I have had an MPN for 30+ years. It is not until the last year that I really came to understand my own disorder. I chose to educate myself be diving deeply into the professional literature and emerging research. I also had the opportunity to consult with a true expert in MPNs. I have two hematologists on my care team. My ongoing treating doc is a terrific hematologist who actually spends time and listens to me and answers my questions. I am only his 5th MPN patient in 20+ years of practice. I also have a consulting hematologist who is the Director of the MPN Clinic at Johns Hopkins Hospital. He has a unique perspective on MPN treatment that is informed by experience with hundreds of MN cases. He does not rely on standard protocols, evaluates each patient on a case-by-case basis and individualizes their treatment plan. Tis is a much better approach. It is worth the time, expense and effort to travel to see this doc when I need to. I found this doctor on this list of patient-recommended MPN experts mpnforum.com/list-hem./ .
As intimidating as it is when you first find out you have an MPN, know that most of us live rich, full lives despite the MPN. Sure - it can effect your quality of life, but there are ways to manage the symptoms and there is some really promising research and treatment strategies emerging. As you enter this journey along with all of us who have MPNs, I would encourage you to take control of your treatment. Educate yourself and learn how to advocate for our own care to ensure you get your needs met in the way you want them to be met.
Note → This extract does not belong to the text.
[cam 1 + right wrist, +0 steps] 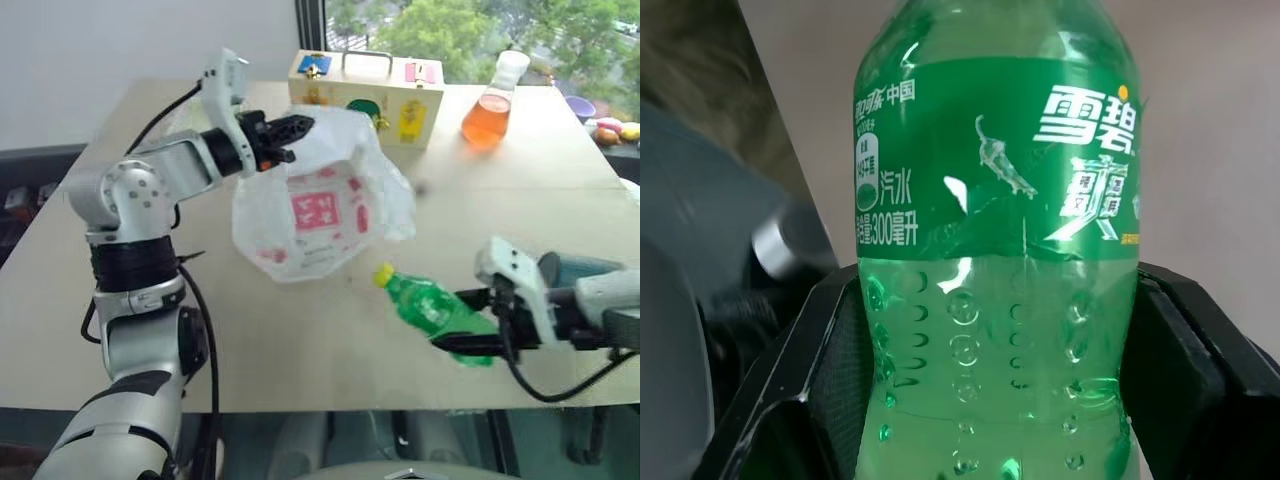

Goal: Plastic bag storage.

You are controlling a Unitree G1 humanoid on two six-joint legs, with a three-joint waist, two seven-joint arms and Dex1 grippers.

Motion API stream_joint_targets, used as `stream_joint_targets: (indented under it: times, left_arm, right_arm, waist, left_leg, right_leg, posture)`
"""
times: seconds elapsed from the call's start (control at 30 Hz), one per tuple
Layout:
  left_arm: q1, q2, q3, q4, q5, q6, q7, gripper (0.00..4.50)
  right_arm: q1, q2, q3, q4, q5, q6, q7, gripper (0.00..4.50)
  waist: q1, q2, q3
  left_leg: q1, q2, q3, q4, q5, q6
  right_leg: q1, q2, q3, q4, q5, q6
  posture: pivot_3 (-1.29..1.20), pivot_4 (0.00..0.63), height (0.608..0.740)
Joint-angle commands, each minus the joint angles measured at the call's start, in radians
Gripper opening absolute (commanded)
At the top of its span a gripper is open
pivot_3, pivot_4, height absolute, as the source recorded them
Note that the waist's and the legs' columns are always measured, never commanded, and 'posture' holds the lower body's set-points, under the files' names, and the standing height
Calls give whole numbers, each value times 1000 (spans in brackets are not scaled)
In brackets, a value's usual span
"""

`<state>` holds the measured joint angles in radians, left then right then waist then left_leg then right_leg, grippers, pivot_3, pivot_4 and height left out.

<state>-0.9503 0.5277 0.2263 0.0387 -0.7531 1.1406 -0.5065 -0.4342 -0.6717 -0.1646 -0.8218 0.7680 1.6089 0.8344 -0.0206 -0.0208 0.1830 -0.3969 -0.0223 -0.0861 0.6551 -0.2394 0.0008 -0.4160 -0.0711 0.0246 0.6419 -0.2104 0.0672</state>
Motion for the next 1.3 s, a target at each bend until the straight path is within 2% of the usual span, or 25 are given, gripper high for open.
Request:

This forum is a wonderful resource for all of us who have MPNs. I have learned a lot from other MPNers and always benefit from the support I receive here. All the best to you. I hope you get the answers to your questions soon.
HI Jacky, welcome to our forum. I would suggest that you read as much as you can on our website mpnvoice.org.uk about ET and Hydroxycarbamide, I am sure it will help you understand more about both. And also look at some of the videos of patients talking about living with ET, I am sure you will learn a lot from them. Kind regards, Maz
To support you, I have been on hydroxy for about a year now. My doctor stated that I was not to worry so much about leukemia . There is a very small increased risk of this. However I think its good to concentrate on the fact that the meds help reduce your risk of a clot or stroke.I have not experienced any side effects and really wish you well too.